The program is based on the use of influence surfaces, which are generated by STAAD.Pro as part of the loading process. An influence surface for a given effect on a bridge deck relates its value to movement of a unit load over the point of interest. The influence surface is a three-dimensional form of an influence line for a single member (or, in other words, it is a 2D influence function).

STAAD.Pro will automatically generate influence surfaces for effects such as bending moments for elements, deflection in all the degrees of freedom of nodes, and support reactions. The user then instruct the program to utilize the relevant influence surfaces and, with due regards to code requirements, optimize load positions to obtain the maximum desired effects.

=== Advanced Concrete Design ===
The Advanced Concrete Design workflow provides direct access for STAAD.Pro models to leverage the power of the RCDC application. This is a standalone application, which is operated outside the STAAD.Pro environment, but requires a model and results data from a suitable analysis.
The model should typically be formed from beams and columns (plates are currently not supported). RCDC can be used to design the following objects: Pile Caps, Footings, Columns and walls, Beams, Slabs.

As the projects progresses, each design created in RCDC is retained and displayed when RCDC is re-entered, so that previous designs can be recalled and/or continued.
Detailed drawings and BBS of excellent quality can be generated as required and they are quite ready to be sent for execution.
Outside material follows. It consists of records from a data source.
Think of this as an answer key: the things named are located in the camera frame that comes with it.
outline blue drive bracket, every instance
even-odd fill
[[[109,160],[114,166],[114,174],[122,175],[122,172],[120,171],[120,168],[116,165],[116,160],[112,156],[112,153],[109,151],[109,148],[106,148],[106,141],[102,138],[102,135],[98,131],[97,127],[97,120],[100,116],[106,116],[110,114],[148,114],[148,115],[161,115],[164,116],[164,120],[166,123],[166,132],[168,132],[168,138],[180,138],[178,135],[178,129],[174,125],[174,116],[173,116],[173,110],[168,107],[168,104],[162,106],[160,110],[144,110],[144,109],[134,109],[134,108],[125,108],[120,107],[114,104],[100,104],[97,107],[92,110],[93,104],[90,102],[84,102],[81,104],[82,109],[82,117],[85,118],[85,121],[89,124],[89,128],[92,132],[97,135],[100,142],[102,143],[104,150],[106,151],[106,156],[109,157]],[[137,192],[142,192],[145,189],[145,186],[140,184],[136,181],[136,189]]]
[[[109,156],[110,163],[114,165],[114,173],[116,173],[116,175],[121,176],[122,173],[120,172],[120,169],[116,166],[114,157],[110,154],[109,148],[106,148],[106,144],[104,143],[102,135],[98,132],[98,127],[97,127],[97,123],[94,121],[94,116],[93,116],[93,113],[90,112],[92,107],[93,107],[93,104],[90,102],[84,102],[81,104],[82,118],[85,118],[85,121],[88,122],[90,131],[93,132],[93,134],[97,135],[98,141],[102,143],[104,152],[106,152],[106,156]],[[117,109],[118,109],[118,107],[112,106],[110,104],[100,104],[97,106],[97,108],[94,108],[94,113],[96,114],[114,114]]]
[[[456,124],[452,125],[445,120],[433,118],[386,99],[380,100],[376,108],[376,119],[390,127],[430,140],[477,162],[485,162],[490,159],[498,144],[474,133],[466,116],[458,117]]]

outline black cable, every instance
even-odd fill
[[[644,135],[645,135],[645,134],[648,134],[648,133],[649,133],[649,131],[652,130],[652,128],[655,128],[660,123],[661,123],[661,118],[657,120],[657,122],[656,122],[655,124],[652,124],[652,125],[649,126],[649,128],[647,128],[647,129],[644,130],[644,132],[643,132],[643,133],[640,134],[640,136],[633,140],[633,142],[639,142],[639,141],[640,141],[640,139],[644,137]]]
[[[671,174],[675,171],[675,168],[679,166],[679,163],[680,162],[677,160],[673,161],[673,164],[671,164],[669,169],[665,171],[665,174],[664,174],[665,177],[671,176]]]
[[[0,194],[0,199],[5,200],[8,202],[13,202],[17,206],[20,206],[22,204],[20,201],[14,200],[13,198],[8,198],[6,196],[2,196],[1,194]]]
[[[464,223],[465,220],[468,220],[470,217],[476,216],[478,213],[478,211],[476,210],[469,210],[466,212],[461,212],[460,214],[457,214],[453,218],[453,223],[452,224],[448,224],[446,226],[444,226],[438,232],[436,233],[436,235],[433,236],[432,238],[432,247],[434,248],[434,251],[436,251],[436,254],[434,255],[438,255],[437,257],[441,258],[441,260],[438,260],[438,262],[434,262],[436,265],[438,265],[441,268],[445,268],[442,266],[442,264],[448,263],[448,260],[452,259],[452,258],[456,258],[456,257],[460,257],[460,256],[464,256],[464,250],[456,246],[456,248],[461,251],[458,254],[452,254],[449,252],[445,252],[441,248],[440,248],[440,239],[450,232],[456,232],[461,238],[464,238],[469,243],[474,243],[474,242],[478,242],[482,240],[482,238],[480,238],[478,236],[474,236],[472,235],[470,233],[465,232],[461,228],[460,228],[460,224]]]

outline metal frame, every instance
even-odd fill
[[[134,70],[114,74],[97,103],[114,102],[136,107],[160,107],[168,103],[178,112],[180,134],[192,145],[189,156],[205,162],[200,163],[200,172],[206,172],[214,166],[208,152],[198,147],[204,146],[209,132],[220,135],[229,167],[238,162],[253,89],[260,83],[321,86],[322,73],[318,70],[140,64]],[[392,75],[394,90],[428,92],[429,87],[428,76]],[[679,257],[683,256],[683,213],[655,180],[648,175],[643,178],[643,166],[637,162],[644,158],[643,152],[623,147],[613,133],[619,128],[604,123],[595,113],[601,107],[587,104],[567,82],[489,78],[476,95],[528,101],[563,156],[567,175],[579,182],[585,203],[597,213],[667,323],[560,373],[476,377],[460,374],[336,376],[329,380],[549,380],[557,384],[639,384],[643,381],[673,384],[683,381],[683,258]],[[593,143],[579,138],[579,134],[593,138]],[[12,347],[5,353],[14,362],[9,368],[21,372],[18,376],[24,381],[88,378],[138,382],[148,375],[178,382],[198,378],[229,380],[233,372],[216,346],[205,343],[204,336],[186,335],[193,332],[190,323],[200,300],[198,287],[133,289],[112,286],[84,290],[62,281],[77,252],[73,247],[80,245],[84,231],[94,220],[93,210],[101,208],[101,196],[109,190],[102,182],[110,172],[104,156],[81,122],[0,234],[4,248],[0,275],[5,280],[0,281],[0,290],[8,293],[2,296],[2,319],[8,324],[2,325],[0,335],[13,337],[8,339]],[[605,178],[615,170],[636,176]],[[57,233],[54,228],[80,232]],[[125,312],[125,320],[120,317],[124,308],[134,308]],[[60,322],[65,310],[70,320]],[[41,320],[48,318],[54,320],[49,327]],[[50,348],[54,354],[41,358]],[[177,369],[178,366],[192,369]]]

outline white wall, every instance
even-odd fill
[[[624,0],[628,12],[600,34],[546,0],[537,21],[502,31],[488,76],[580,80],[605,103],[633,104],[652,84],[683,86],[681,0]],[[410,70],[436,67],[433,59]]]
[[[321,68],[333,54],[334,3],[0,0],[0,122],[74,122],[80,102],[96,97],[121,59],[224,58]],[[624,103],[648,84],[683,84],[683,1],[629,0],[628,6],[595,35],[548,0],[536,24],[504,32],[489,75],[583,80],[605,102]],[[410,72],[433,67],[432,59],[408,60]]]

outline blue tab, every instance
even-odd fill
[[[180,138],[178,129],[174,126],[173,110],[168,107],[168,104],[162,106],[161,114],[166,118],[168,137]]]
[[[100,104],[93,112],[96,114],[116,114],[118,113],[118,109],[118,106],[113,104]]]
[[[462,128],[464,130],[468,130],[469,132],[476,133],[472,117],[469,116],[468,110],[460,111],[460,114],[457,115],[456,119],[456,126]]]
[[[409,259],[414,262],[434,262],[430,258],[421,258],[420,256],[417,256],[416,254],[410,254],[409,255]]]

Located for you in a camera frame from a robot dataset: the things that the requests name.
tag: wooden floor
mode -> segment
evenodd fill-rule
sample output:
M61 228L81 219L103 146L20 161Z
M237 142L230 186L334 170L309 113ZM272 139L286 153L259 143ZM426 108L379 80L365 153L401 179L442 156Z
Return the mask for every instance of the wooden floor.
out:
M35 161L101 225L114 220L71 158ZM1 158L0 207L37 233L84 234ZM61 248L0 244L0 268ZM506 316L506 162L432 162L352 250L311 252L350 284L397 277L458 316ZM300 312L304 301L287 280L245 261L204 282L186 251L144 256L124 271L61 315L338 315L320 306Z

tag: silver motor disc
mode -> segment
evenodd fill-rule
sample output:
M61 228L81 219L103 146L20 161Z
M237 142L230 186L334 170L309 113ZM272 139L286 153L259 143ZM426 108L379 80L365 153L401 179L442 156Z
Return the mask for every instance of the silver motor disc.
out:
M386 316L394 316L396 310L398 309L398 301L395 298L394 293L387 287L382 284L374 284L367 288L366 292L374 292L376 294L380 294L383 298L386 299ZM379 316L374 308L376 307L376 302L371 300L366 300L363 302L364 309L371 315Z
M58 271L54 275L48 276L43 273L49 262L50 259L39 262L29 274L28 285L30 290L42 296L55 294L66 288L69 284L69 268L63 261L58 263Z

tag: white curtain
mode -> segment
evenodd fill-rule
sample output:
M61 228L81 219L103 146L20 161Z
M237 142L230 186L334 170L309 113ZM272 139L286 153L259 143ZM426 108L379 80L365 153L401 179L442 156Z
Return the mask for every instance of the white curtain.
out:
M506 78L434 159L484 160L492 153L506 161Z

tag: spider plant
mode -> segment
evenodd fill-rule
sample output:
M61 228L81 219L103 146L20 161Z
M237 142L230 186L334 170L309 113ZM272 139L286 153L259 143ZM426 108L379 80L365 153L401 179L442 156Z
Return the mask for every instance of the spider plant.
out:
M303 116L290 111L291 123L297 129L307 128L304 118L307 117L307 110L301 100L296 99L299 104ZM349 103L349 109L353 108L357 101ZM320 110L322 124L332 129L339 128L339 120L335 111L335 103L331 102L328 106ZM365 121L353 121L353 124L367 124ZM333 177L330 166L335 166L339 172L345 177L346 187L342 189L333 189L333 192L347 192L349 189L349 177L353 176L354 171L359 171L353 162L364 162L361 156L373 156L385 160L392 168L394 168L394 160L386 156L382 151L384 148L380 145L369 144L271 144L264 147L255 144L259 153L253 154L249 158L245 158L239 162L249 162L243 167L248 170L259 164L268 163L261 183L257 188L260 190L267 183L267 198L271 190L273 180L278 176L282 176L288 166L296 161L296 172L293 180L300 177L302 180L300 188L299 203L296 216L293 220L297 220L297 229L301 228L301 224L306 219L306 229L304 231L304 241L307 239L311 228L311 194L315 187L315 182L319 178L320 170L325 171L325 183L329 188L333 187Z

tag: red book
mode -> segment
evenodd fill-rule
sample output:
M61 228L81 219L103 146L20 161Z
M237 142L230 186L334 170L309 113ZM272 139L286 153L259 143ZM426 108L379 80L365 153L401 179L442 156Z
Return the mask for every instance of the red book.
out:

=== Advanced Slab Design ===
The STAAD.Pro Advanced Slab Design workflow is an integrated tool that works from within the STAAD.Pro environment. Concrete slabs can be defined, and the data can be transferred to RAM Concept.
The data passed into RAM Concept includes the geometry, section and material properties, loads and combination information, and analysis results.

=== Earthquake Mode ===
Eurocode 8: Part 1 contains specific requirements and recommendations for building structures that are to be constructed in seismic regions. Essentially, these fundamental requirements have been provided to ensure that the structures can sustain the seismic loads without collapse and also – where required– avoid suffering unacceptable damage and can continue to function after an exposure to a seismic event.
This STAAD.Pro workflow is used to check if the structure conforms to the basic geometric recommendations made in Eurocode 8 (EC8). This workflow is in addition to the normal post-processing workflow which gives the various analysis results. These checks are intended to give you a "feel" for the structure and are not mandatory to proceed to the design phase.

=== OpenSTAAD Macro Editor ===

OpenSTAAD is a library of exposed functions enabling engineers access STAAD.Pro’s internal functions and routines as well as its graphical commands. With OpenSTAAD, one can use VBA macros to perform such tasks as automating repetitive modeling or post-processing tasks or embedding customized design routines. Following an open architecture paradigm, OpenSTAAD was built using ATL, COM, and COM+ standards as specified by Microsoft. This allows OpenSTAAD to be used in a macro application like Microsoft Excel or Autodesk AutoCAD. OpenSTAAD can also be used to link STAAD data to Web-based applications using ActiveX, HTML, and ASP. Through the in-built Macro Editor, one can leverage the functionalities of OpenSTAAD and automate the analysis and design workflows, thereby eliminating the chance of occurrence of potential errors due to manual intervention and reducing the required time for execution of the whole workflow (as compared to the manual execution time), to a large extent.